Please hand in your Part I before starting with Part II!


II Part: Open Notebook (15 minutes, select one)

  1. Assume that you would want to apply the Weber model to finding solutions to residential location problems. Also assume that the three corner locations represent the job/employment locations of the household's two breadwinners plus the location of the only large shopping center. Assuming that you have specified the parameters (structure, variables + constants) for the Weber model, how would you now proceed to introducing "substitution" into your model? Applying the Weber model with fixed "weights" would mean that the aggregate weighted distances (distances may be differently onerous for the two spouses depending e.g. on who has to be home for the school-age kids coming home from school) are minimized with given frequencies of commuting/shopping (which are thus independent of the eventual location). If we allow for substitution, then aggregate distances and weights are not given. In this case we could consider that the spouses might adjust their commuting & shopping frequencies and their time of commuting (during rush hour or not) at the same time as they select their location something which appears to be increasingly common at a time of two-wage earner families and shared and flexible household responsibilities.

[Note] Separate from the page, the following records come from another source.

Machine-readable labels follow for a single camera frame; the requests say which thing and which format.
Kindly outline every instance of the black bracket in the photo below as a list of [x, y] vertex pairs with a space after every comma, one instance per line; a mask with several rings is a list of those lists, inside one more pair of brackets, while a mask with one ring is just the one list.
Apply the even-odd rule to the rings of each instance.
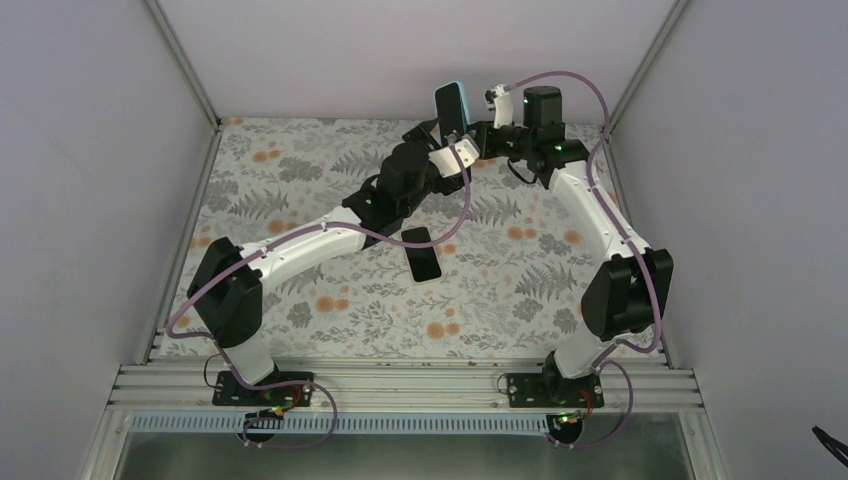
[[511, 408], [592, 408], [604, 406], [604, 390], [597, 374], [564, 378], [548, 354], [541, 373], [509, 373], [506, 391]]
[[604, 394], [601, 379], [597, 375], [587, 375], [570, 383], [567, 391], [559, 395], [548, 388], [544, 373], [509, 373], [506, 376], [506, 389], [510, 408], [586, 408], [585, 391], [592, 401], [592, 408], [604, 406]]
[[[268, 376], [259, 385], [285, 382], [288, 380], [313, 381], [312, 372], [277, 372]], [[274, 388], [271, 390], [248, 390], [242, 387], [233, 373], [224, 371], [218, 374], [215, 384], [215, 394], [212, 405], [216, 407], [276, 407], [286, 405], [294, 400], [294, 392], [290, 388]], [[299, 386], [300, 400], [293, 407], [308, 407], [312, 399], [311, 389]]]

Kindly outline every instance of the black smartphone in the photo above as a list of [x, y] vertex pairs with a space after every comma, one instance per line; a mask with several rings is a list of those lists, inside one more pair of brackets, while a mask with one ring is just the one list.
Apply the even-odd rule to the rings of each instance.
[[[430, 232], [427, 227], [410, 228], [400, 232], [400, 238], [408, 243], [427, 243], [430, 241]], [[429, 282], [442, 276], [439, 257], [433, 247], [404, 248], [404, 250], [409, 271], [412, 272], [412, 280], [415, 283]]]
[[436, 90], [436, 116], [439, 117], [439, 135], [442, 146], [448, 146], [451, 133], [459, 140], [468, 128], [468, 105], [465, 90], [460, 82], [452, 82]]

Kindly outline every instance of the aluminum frame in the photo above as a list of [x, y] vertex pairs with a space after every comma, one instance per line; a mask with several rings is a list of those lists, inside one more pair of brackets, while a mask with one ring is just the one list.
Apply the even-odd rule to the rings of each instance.
[[[106, 410], [103, 413], [94, 442], [84, 464], [81, 478], [110, 479], [119, 472], [122, 452], [129, 427], [135, 416], [148, 411], [182, 412], [250, 412], [253, 408], [215, 407], [211, 405], [211, 391], [201, 378], [201, 358], [167, 358], [158, 355], [158, 346], [164, 334], [161, 326], [173, 302], [174, 279], [182, 270], [188, 239], [205, 193], [221, 140], [220, 119], [182, 51], [164, 12], [157, 0], [145, 0], [165, 39], [168, 48], [198, 104], [213, 128], [217, 129], [210, 143], [206, 163], [192, 198], [191, 208], [183, 228], [180, 243], [173, 258], [171, 275], [155, 311], [157, 327], [151, 335], [143, 337], [138, 349], [138, 365], [122, 366]], [[689, 0], [677, 0], [667, 15], [663, 26], [654, 38], [645, 58], [635, 72], [621, 101], [613, 112], [612, 128], [620, 120], [633, 93], [650, 71], [659, 52]], [[630, 221], [625, 192], [615, 168], [614, 155], [605, 145], [613, 183], [621, 210]], [[538, 372], [539, 360], [434, 360], [434, 359], [275, 359], [283, 369], [315, 372], [316, 382], [326, 386], [337, 399], [339, 409], [347, 413], [399, 413], [399, 414], [546, 414], [561, 413], [559, 409], [511, 409], [507, 397], [498, 391], [497, 378], [502, 373]], [[726, 479], [712, 429], [707, 420], [694, 372], [673, 369], [667, 358], [625, 359], [634, 385], [634, 412], [673, 412], [680, 416], [697, 480]], [[221, 362], [210, 365], [210, 375], [225, 368]], [[619, 414], [626, 407], [626, 383], [620, 372], [612, 369], [601, 375], [606, 405], [598, 414]], [[312, 407], [303, 413], [331, 411], [329, 403], [320, 392], [315, 392]]]

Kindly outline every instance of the phone screen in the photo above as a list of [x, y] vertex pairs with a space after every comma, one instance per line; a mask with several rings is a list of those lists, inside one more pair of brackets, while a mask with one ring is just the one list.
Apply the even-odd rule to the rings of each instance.
[[[400, 232], [400, 238], [409, 243], [427, 243], [430, 241], [430, 232], [427, 231], [427, 227], [411, 228]], [[439, 259], [433, 247], [405, 248], [404, 250], [415, 283], [426, 282], [442, 276], [442, 267], [439, 266]]]
[[443, 147], [448, 145], [447, 137], [451, 133], [456, 135], [457, 140], [465, 134], [468, 127], [467, 109], [461, 83], [449, 83], [436, 90], [436, 115], [439, 117]]

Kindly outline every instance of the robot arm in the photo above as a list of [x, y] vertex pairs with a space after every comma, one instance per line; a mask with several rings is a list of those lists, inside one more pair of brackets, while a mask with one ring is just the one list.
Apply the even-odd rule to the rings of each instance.
[[[552, 402], [562, 403], [592, 384], [596, 360], [616, 337], [642, 332], [653, 323], [646, 282], [653, 283], [662, 313], [673, 262], [666, 250], [652, 250], [633, 230], [603, 188], [590, 185], [586, 165], [589, 152], [582, 142], [565, 139], [558, 88], [541, 86], [524, 90], [523, 126], [512, 123], [512, 102], [503, 85], [486, 92], [486, 100], [490, 110], [495, 110], [494, 122], [478, 122], [469, 128], [481, 147], [481, 158], [509, 157], [510, 164], [526, 161], [534, 177], [525, 182], [540, 180], [545, 189], [580, 219], [585, 226], [586, 243], [593, 256], [602, 261], [580, 301], [584, 322], [560, 348], [551, 352], [543, 366], [545, 393]], [[599, 203], [596, 193], [624, 227], [625, 237]], [[628, 241], [642, 255], [651, 278], [643, 278]]]
[[[358, 252], [378, 241], [362, 232], [327, 224], [343, 222], [390, 236], [400, 230], [403, 220], [427, 195], [449, 195], [462, 188], [459, 162], [468, 169], [479, 156], [477, 147], [466, 137], [440, 148], [429, 134], [434, 126], [435, 121], [424, 122], [404, 135], [404, 142], [383, 161], [380, 173], [321, 218], [258, 242], [236, 246], [224, 237], [209, 246], [189, 286], [189, 295], [236, 262], [262, 252], [195, 304], [216, 343], [245, 381], [256, 385], [275, 371], [261, 338], [263, 291], [309, 267]], [[274, 250], [268, 249], [275, 240], [297, 232], [301, 235]]]
[[[263, 289], [270, 289], [301, 271], [333, 257], [357, 252], [377, 243], [377, 239], [359, 231], [327, 228], [325, 224], [345, 222], [384, 236], [400, 230], [430, 193], [449, 195], [463, 186], [460, 162], [466, 170], [478, 157], [508, 157], [510, 164], [525, 161], [540, 181], [587, 227], [584, 237], [595, 258], [602, 259], [595, 277], [581, 298], [584, 322], [575, 334], [546, 359], [542, 378], [545, 393], [554, 404], [564, 405], [587, 385], [597, 380], [595, 363], [616, 337], [644, 331], [653, 323], [647, 294], [651, 282], [665, 308], [673, 262], [665, 250], [652, 250], [633, 228], [603, 189], [589, 184], [586, 162], [589, 152], [582, 142], [565, 139], [562, 122], [562, 97], [554, 87], [524, 90], [524, 125], [512, 123], [512, 104], [503, 85], [486, 93], [496, 110], [495, 121], [477, 122], [454, 147], [440, 148], [430, 135], [437, 120], [423, 122], [403, 136], [380, 168], [340, 207], [320, 219], [300, 227], [313, 229], [278, 249], [267, 246], [281, 236], [241, 246], [228, 238], [213, 242], [207, 250], [189, 294], [194, 295], [220, 272], [251, 253], [264, 252], [259, 258], [238, 269], [227, 280], [212, 287], [195, 304], [218, 346], [224, 349], [242, 378], [252, 385], [264, 383], [276, 371], [261, 341]], [[610, 220], [596, 194], [610, 205], [612, 214], [624, 225], [623, 238]], [[324, 225], [316, 229], [315, 225]], [[645, 264], [650, 278], [644, 278], [633, 251], [632, 242]]]

  2. Your evolving ROOTS project: Please identify and discuss the link(s) between your (class-related) interests and the theoretical ideas which you plan to trace through the literature from one major theoretical breakthrough to another. You were asked to provide evidence that you had thought through such links, that you had understood the objectives and theoretical (non-empirical) nature of this project (by having read the ROOTS guidelines), that you were aware that different theoretical approaches were appropriate for different real-world interests and that you will have to "trace" an individual theoretical idea over time (i.e. NOT assemble a large number of different theoretical ideas).

As always: If you feel that you have "blown" one or more of your answers, do NOT hesitate to submit a "redo" by Thursday.

"Redos" can also be submitted later. In fact, all answers I could not grade because I could not understand your answer, there was not enough there to grade, or you misunderstood the question, should be rewritten, because you want to provide as much evidence as possible that you have understood the basic concepts of this class.